● **TASK PROMPT**: Scan the listing for "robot" and copy out each line that has it.

***** EXCERPTED DATA *****

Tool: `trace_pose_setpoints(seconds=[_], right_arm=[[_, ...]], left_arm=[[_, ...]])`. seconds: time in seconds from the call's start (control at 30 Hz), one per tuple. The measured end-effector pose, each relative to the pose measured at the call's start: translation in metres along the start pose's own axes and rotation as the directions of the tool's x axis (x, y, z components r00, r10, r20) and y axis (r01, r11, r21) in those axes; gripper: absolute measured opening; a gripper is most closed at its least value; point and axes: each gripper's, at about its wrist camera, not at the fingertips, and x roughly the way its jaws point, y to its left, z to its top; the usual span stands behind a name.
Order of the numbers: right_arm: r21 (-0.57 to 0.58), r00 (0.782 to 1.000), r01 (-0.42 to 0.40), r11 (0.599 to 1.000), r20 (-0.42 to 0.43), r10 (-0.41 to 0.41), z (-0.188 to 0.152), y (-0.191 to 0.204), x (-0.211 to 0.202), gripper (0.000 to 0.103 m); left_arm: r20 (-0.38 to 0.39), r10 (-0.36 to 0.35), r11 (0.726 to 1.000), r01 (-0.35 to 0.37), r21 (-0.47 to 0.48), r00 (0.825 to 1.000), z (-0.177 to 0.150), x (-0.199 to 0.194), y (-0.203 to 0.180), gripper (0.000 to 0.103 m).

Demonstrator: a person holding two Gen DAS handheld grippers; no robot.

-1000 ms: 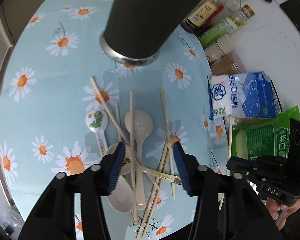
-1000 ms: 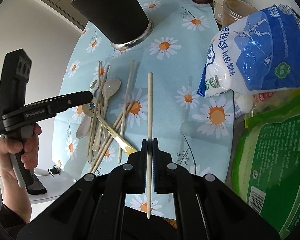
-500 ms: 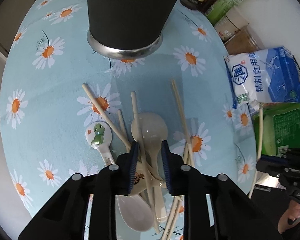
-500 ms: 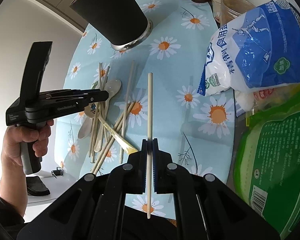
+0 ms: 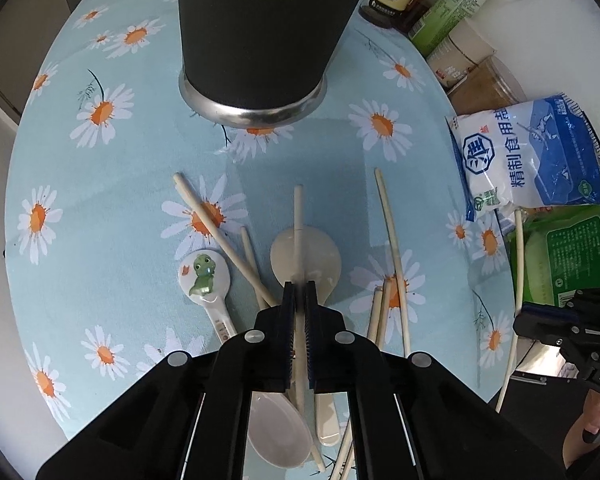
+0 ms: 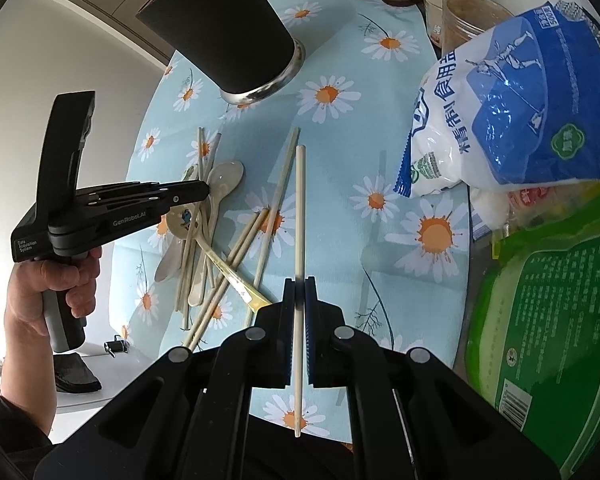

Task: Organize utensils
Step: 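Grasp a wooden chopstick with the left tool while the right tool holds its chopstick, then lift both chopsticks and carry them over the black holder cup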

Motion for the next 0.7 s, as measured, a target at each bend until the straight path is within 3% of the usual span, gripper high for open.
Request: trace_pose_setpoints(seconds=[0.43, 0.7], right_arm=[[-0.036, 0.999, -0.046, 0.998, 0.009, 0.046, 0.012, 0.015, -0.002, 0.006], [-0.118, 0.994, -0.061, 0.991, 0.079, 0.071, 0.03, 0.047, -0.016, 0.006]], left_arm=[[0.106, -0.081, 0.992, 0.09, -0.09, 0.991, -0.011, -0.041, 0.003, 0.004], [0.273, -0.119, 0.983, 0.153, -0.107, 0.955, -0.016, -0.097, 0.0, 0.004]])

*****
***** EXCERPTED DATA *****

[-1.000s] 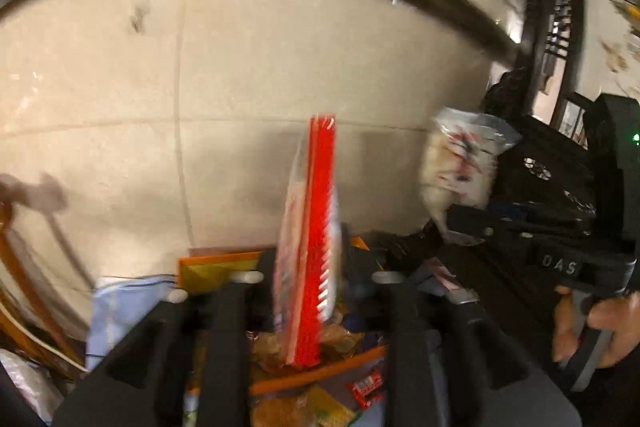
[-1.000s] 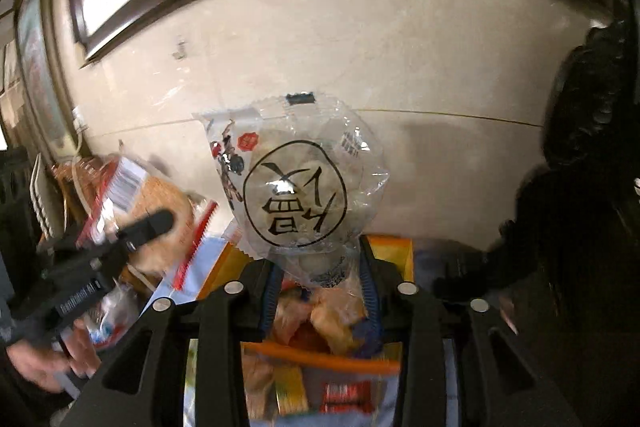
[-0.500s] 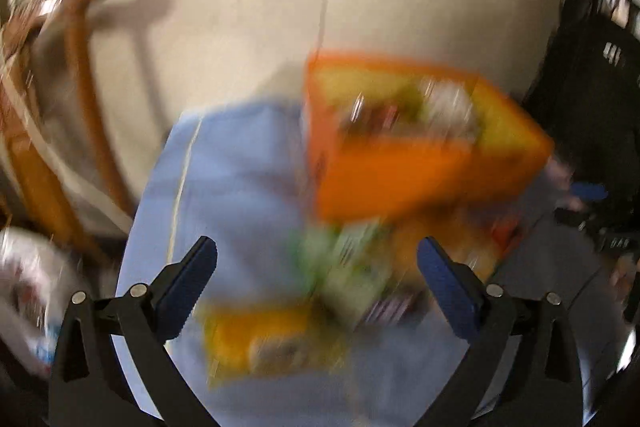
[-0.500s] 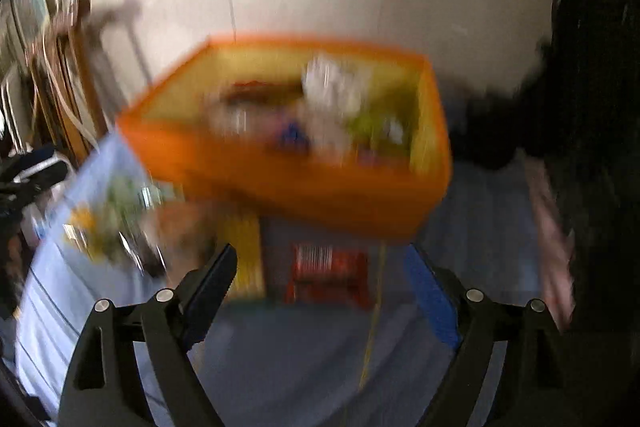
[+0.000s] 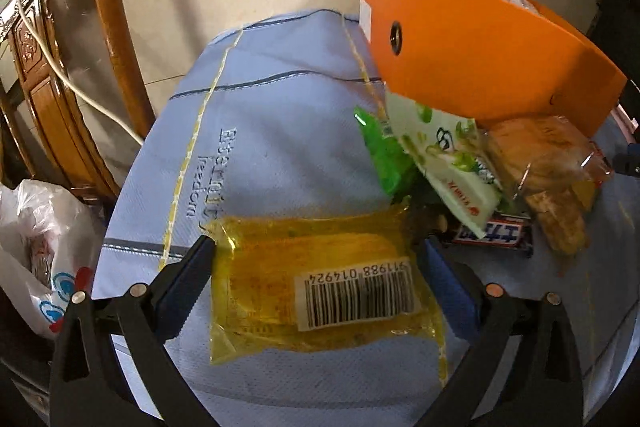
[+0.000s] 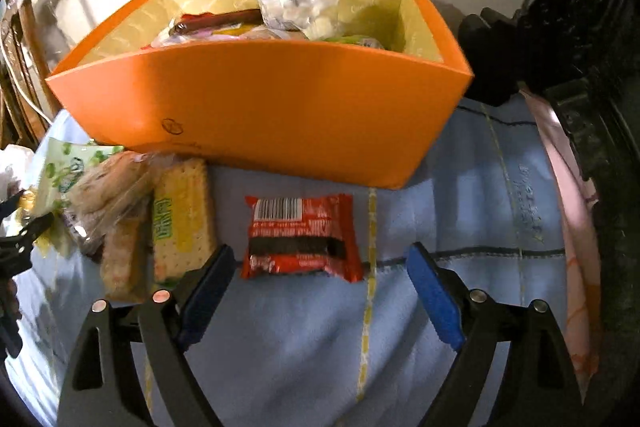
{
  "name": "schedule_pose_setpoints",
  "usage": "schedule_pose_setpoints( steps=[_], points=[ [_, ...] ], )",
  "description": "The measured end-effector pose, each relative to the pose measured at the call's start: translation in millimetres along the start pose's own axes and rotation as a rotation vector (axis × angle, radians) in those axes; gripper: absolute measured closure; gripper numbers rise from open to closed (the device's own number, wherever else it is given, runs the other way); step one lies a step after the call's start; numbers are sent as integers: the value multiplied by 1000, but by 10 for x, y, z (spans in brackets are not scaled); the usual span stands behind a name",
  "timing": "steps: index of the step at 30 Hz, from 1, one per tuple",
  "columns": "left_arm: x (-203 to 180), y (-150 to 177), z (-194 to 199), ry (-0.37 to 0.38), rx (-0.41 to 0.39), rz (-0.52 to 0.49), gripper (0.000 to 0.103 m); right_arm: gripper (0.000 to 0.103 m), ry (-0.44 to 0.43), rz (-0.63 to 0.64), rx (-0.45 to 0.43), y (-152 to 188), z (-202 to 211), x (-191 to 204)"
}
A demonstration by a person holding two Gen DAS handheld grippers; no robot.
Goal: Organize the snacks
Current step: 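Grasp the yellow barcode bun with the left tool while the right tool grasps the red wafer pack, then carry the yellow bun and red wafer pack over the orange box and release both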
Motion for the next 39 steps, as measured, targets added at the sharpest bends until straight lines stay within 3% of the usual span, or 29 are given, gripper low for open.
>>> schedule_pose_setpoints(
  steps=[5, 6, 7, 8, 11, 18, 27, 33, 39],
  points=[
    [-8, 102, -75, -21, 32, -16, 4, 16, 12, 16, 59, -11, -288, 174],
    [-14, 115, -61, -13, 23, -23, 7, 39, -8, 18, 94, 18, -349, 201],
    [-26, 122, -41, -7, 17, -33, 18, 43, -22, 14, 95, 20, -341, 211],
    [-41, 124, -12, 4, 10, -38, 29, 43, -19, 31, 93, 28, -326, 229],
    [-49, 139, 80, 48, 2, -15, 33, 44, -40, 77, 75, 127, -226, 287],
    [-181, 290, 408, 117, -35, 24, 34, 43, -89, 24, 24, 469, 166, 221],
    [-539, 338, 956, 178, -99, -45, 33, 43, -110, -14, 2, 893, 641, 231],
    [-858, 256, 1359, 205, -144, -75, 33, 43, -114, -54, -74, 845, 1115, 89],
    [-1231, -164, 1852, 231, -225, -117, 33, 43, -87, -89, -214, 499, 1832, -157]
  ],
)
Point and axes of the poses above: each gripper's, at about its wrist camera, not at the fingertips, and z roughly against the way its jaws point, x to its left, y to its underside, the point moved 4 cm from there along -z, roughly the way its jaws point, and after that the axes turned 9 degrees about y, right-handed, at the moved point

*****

● **OUTPUT OF THE TASK**:
Demonstrator: a person holding two Gen DAS handheld grippers; no robot.
A demonstration by a person holding two Gen DAS handheld grippers; no robot.

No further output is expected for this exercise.